Masqué, mais non caché, derrière l’acronyme MG, également choisi pour titre de cet album de seize titres exclusivement instrumentaux, le songwriter de Depeche Mode se fait en tout cas résolument plaisir, et ça s’entend.
Dès le début, l’album est empli de sonorités qui, toutes, auraient effectivement pu être mises en lumières par la voix, au choix, de Dave Gahan pour le groupe, ou de Martin Gore lui-même, pour cet album solo ou un album de Depeche Mode comme il le fait de temps en temps.
Si « Pinking » est tout de suite intéressant, en à peine plus de deux minutes, les trois minutes de « Swanning » me mettent plutôt mal à l’aise. On se sentirait presque dans une usine, enfumée, à la Black Celebration. La vie en moins.
« Exalt », en quatre minutes trente, est le morceau le plus long : il nous ramène tout juste à la surface, et me rappelle un peu certaines productions d’un autre britannique, Howie B. Même s’il n’en a pas besoin, et que cela parait même carrément paradoxal, c’est plutôt un compliment pour Martin Gore.
« Elk », le morceau le plus bref (deux minutes), est doux, léger, dépourvu de beats. On croirait presque que la voix de Gore va surgir ! Il y a même un synthé très années 70-80, donc tout a fait rétro.
« Brink » me fait cette fois-ci penser à Ssss, le projet qu’il avait dévoilé en collaboration avec Vince Clarke en 2012 sous le nom de VCMG. Tout aussi dynamique, mais peut-être moins joyeux.
Le premier extrait, « Europa hymn », était tout en langueur, avec un lourd beat. Planant, aérien. La patte de Martin Gore (i.e. d’une ambiance à la Depeche Mode) est là aussi.
À l’instar de « Swanning », et comme le sera « Islet » un peu plus loin, « Creeper » me laisse un peu froid, le malaise en moins, certes. L’enchaînement se fait logiquement avec « Spiral » puis « Stealth », tous deux placés judicieusement en milieu d’album, réveillent un peu la monotonie, parfois glacée, voulue jusqu’ici par l’artiste.
« Hum » replonge dans l’introspection chère à Martin Gore. C’est un morceau très étrange dans sa composition, mais j’adore le concept. Il y a presque des éléments me remémorant l’Aphex Twin de Selected Ambient Works II.
Assurément le morceau le plus lourd, « Crowly » est même un peu angoissant. La tonalité de MG jusqu’ici est résolument grise, et « Crowly » appuie fort sur le crayon pour ne pas nous laisser de doute.

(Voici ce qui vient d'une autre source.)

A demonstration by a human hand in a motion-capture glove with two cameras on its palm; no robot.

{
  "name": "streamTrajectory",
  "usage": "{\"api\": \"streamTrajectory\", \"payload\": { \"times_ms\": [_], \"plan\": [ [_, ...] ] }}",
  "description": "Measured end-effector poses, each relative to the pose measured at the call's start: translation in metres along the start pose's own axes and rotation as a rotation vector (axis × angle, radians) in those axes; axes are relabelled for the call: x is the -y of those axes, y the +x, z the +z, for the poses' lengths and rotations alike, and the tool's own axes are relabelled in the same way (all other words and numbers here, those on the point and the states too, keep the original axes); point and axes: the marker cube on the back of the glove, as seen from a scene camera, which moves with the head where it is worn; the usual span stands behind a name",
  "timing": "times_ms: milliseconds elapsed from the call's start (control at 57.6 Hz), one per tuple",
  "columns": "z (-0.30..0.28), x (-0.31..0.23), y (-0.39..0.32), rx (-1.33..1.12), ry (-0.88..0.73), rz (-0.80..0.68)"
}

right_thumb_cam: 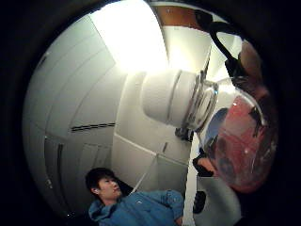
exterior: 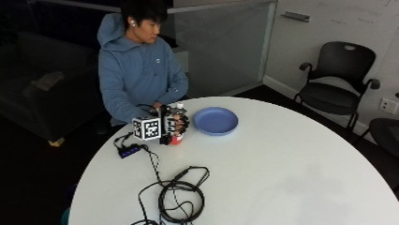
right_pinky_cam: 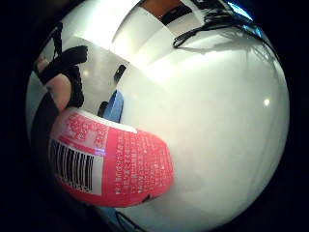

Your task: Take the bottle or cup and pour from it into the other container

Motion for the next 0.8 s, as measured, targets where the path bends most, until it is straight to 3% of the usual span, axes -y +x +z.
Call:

La fin de l’album arrive, petit à petit, mais il n’y a globalement aucune évolution tant MG déambule dans des ambiances qui s’entremêlent. « Trysting » est bizarre. « Southerly » est plutôt voluptueux, emprunt d’une certaine espérance, et c’est de toute évidence l’un des rares moments lumineux de l’album. « Featherlight » nous amène, à son tour, vers une conclusion moins glauque qu’on ne l’aurait imaginé au tout début de notre écoute de MG, mais « Blade » parachève l’ensemble de façon finalement attendue.
En cinquante-cinq minutes, Martin Gore nous aura définitivement laissé davantage perplexes que ravis. Combien d’écoutes faudra-t-il pour apprivoiser cet album si introspectif ? Je n’en sais rien, et je sais que je vais persévérer. Pour autant, je suis tout de même un peu déçu de mes premières écoutes, et ne suis pas spécialement ni enthousiaste ni convaincu que MG devienne, pour moi, un grand disque, ou tout du moins un disque que j’aime écouter avec plaisir.
En somme, j’ai quand même bien l’impression que quelques écoutes suffisent pour avoir tout compris de MG, alors que VCMG se laissait toujours plus apprécier avec un Ssss dont l’ambition était tout simplement – au contraire de MG – très colorée.